Among the lines below, tally those holding the string "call" and give the total only.

- DATASET EXCERPT -
——————————

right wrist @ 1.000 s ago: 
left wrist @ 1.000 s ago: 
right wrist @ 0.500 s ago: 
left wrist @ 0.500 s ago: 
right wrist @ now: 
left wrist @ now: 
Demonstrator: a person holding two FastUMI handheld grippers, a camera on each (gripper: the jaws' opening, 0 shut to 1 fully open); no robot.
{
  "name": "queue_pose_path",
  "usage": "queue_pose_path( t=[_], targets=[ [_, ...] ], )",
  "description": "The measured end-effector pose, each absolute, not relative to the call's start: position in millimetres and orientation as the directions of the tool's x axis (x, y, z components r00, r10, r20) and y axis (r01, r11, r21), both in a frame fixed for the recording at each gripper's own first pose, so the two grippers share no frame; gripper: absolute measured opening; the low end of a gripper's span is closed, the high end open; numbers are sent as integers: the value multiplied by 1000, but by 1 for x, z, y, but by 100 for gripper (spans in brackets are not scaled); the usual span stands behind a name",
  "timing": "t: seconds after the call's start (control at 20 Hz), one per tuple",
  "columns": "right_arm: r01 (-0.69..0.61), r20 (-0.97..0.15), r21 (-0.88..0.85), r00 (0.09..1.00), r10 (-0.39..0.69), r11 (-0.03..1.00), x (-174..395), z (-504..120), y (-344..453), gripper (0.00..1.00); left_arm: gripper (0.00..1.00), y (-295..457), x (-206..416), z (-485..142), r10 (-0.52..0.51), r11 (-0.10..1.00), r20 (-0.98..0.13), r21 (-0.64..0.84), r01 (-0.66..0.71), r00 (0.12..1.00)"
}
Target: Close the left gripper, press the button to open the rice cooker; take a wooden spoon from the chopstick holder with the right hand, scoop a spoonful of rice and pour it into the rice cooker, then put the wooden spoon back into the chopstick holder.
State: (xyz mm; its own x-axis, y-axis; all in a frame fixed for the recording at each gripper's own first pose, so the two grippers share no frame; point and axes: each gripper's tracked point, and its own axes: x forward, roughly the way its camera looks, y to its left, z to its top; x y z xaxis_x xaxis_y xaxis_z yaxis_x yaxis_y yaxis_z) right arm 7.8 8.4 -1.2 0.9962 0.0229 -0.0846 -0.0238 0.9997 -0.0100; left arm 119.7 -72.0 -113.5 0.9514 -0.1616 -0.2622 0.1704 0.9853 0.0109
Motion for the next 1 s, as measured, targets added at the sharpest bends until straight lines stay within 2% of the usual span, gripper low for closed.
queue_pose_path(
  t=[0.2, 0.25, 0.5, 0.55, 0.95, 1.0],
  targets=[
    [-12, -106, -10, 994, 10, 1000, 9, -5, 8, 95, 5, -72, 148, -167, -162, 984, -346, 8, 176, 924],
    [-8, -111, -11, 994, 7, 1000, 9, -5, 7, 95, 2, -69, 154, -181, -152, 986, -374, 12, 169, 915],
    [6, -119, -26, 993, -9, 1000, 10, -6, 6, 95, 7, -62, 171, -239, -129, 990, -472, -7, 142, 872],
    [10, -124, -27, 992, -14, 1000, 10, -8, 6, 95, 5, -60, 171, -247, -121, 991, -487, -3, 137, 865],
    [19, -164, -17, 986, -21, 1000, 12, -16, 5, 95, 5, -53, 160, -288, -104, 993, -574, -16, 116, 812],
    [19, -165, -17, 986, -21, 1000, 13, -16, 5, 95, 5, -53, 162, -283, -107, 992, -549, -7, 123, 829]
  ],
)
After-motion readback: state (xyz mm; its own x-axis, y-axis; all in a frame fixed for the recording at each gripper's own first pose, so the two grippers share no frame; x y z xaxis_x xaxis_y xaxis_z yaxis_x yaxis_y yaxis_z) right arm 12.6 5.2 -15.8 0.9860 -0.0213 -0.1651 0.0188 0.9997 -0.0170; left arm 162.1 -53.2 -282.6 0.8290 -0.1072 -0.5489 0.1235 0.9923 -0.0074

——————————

- SOLVED PROBLEM -
2